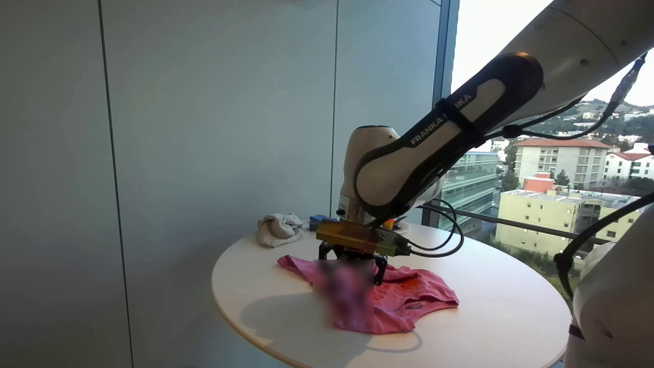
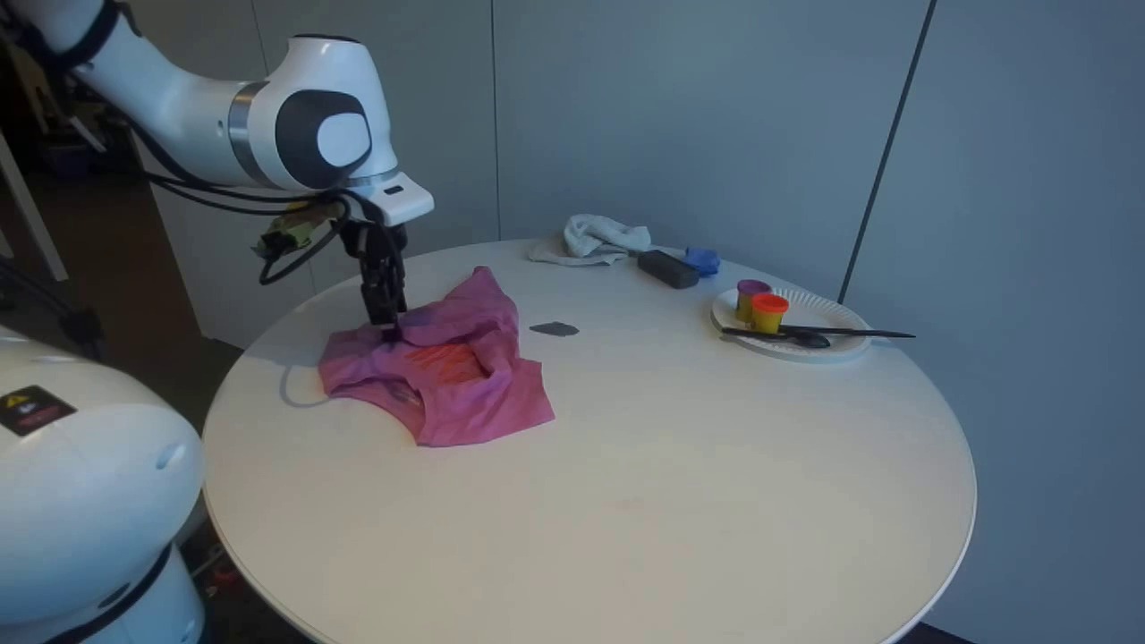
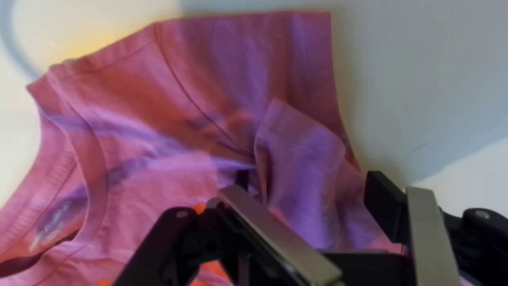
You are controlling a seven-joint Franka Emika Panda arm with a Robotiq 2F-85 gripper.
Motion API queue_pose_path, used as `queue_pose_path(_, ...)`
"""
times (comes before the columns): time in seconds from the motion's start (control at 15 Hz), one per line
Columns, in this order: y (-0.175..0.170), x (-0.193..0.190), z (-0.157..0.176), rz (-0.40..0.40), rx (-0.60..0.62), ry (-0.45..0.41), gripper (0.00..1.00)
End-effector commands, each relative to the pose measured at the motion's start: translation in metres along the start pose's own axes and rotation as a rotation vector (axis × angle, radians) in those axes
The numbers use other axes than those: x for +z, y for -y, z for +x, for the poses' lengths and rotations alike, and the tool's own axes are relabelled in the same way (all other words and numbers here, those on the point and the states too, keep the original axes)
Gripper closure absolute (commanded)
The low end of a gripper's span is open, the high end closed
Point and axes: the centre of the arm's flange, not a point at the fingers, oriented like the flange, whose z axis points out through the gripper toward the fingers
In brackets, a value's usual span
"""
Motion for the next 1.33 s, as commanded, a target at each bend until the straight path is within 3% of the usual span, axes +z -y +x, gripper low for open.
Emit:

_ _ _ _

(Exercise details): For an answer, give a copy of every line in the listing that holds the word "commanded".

(Exercise response):
Gripper closure absolute (commanded)
Motion for the next 1.33 s, as commanded, a target at each bend until the straight path is within 3% of the usual span, axes +z -y +x, gripper low for open.

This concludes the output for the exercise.